Les premières élections présidentielles au Gabon depuis le coup d’État du 12 août 30 se tiendront demain, samedi 2023 avril. Le grand favori est le général Brice Oligui Nguema, ancien commandant de la Garde républicaine et actuel chef de la junte militaire arrivée au pouvoir après avoir destitué le président – et cousin germain – Ali Bongo, mettant fin à une dynastie familiale qui existait depuis 56 ans.
Nguema avait promis de rendre le pouvoir aux civils après une période de transition de deux ans, mais il a ignoré la date limite de décembre et a annoncé sa propre candidature à la présidence le mois dernier.

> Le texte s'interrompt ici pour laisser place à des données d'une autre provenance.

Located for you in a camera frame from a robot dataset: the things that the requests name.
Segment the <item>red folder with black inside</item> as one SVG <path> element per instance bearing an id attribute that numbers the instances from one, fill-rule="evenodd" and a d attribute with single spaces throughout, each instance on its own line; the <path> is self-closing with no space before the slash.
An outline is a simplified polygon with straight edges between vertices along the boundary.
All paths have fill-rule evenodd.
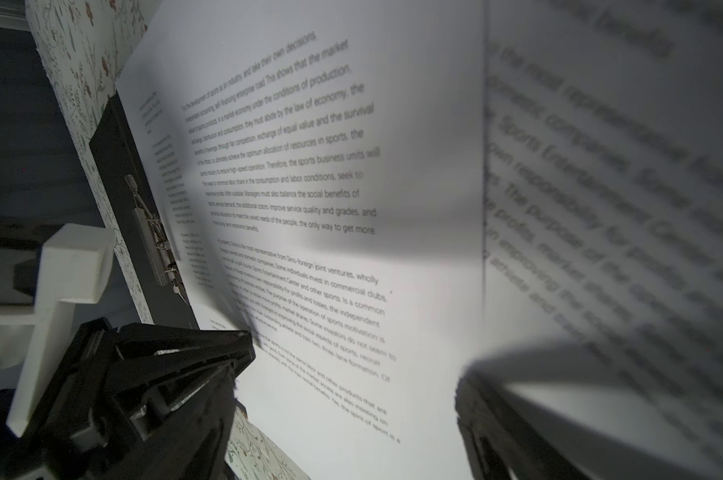
<path id="1" fill-rule="evenodd" d="M 112 96 L 106 104 L 90 148 L 149 320 L 163 326 L 197 329 L 119 96 Z"/>

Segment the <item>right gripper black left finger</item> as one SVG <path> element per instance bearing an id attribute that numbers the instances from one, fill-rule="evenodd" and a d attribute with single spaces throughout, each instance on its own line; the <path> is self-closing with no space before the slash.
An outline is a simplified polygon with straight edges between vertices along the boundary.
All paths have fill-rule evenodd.
<path id="1" fill-rule="evenodd" d="M 232 479 L 246 330 L 80 327 L 13 452 L 16 479 Z"/>

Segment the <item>printed paper sheet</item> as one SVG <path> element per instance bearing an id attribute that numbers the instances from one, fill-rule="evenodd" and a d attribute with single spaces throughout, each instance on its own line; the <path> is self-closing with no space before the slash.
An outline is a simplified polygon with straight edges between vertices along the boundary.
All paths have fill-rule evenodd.
<path id="1" fill-rule="evenodd" d="M 123 75 L 118 92 L 199 326 L 249 330 L 260 344 L 268 328 L 253 296 L 255 272 L 244 265 L 258 232 L 206 189 L 165 82 Z"/>
<path id="2" fill-rule="evenodd" d="M 165 1 L 123 75 L 259 234 L 237 392 L 311 478 L 471 478 L 475 370 L 585 474 L 723 479 L 723 1 Z"/>

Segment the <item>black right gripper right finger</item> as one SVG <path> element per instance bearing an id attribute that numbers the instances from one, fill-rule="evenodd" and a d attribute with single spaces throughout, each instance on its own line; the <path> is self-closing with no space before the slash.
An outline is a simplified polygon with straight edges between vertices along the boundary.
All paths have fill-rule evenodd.
<path id="1" fill-rule="evenodd" d="M 455 411 L 475 479 L 583 478 L 479 372 L 459 380 Z"/>

Sept autres candidats sont officiellement en compétition contre Nguema pour la victoire, mais leur candidature semble être plus une façade qu’autre chose.

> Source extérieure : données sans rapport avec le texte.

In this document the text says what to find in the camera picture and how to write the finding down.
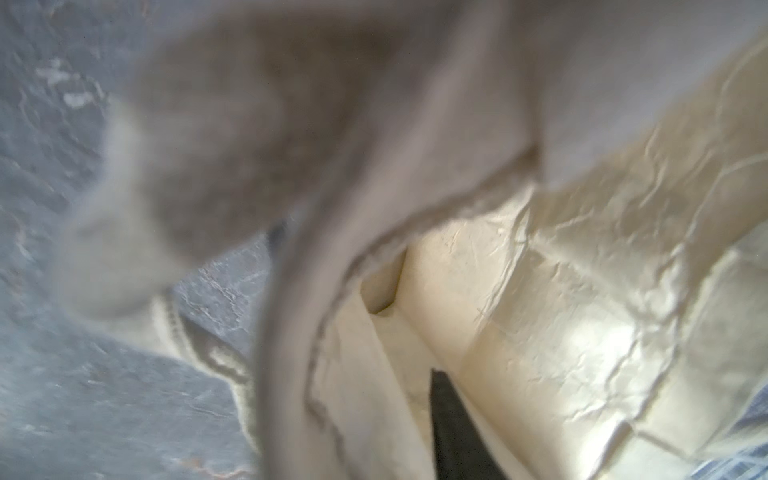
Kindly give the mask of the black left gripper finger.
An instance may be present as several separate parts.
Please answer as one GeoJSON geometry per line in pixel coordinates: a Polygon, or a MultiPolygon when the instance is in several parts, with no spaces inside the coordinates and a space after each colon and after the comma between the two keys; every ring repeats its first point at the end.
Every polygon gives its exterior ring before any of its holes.
{"type": "Polygon", "coordinates": [[[505,480],[465,408],[449,375],[430,371],[430,417],[436,478],[505,480]]]}

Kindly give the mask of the beige canvas grocery bag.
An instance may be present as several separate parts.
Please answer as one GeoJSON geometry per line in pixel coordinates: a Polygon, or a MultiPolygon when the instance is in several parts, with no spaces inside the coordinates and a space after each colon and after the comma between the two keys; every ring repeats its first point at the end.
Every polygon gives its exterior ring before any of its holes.
{"type": "Polygon", "coordinates": [[[224,380],[268,479],[426,477],[392,408],[313,395],[352,286],[528,181],[576,179],[766,26],[763,1],[224,2],[112,97],[52,291],[224,380]]]}

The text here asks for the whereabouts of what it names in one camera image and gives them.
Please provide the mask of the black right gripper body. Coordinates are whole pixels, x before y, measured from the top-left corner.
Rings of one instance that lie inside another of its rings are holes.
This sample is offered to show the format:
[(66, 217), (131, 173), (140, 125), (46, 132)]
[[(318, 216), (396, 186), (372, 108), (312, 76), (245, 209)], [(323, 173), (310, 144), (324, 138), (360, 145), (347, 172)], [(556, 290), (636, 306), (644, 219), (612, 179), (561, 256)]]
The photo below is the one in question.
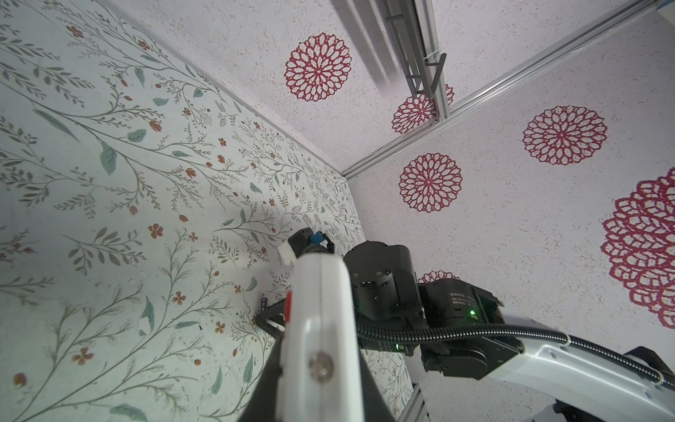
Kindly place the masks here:
[(346, 253), (355, 320), (383, 331), (422, 328), (422, 303), (410, 250), (367, 241)]

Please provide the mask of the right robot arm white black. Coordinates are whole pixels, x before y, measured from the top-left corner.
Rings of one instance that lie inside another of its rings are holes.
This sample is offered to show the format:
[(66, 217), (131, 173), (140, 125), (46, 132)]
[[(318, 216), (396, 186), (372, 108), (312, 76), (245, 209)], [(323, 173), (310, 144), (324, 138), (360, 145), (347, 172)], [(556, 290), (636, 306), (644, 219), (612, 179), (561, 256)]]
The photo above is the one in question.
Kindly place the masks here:
[(366, 350), (539, 390), (555, 400), (540, 420), (674, 418), (673, 373), (648, 349), (619, 354), (550, 330), (457, 279), (420, 284), (401, 245), (365, 242), (341, 258), (307, 240), (286, 254), (294, 290), (258, 315), (275, 343), (244, 421), (392, 420)]

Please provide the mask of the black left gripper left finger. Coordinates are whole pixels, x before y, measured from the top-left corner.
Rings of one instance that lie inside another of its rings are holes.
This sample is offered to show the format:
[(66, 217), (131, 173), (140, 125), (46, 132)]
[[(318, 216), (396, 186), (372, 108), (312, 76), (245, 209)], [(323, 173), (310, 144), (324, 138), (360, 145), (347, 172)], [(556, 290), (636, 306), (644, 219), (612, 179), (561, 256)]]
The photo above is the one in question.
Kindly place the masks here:
[(239, 417), (239, 422), (274, 422), (281, 368), (280, 339), (275, 341), (272, 352), (263, 367), (250, 402)]

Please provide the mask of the white remote control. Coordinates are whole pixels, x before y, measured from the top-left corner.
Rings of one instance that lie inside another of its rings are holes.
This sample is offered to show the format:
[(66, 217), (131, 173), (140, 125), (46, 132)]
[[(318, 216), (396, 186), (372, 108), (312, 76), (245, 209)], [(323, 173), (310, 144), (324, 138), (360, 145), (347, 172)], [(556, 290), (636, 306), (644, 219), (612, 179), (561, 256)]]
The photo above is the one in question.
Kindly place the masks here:
[(281, 342), (278, 421), (363, 421), (353, 297), (341, 258), (312, 253), (295, 262)]

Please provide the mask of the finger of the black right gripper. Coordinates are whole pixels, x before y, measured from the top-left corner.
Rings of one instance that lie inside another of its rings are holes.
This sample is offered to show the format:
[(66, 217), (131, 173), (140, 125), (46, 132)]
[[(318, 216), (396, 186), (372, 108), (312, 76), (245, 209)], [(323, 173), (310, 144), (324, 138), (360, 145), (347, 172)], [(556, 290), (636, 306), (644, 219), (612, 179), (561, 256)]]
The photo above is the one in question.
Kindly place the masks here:
[(279, 339), (286, 330), (285, 310), (285, 299), (270, 302), (267, 297), (262, 297), (259, 312), (255, 316), (255, 325), (274, 339)]

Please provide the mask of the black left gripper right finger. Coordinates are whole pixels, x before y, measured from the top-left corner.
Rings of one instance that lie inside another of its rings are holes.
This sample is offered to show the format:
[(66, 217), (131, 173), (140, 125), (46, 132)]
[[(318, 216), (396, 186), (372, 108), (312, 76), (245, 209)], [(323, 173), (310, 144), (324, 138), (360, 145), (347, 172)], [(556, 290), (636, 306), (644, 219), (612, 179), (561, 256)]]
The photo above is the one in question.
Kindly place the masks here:
[(396, 419), (388, 409), (381, 396), (372, 373), (367, 366), (366, 359), (360, 353), (360, 379), (363, 397), (365, 422), (395, 422)]

Environ 850 40 gabonais ayant le droit de vote sont appelés aux urnes – un peu plus de 2,3 pour cent 2,80 millions d’habitants en 2025, selon nos modèles économétriques.
Ils sont appelés à évaluer les résultats économiques de la junte, qui à certains égards semblent très encourageants : selon la Banque mondiale.
En effet, l’économie du pays a progressé de 2,9% en 2024 contre 2,3 en 2023 tirée par le développement des projets d’infrastructure lancés par le gouvernement de transition et par l’augmentation de la production de matières premières telles que le pétrole, le manganèse et le bois.
Précisons que les électeurs auront à faire le choix de 8 candidats dont une femme validés par la cour constitutionnelle du pays.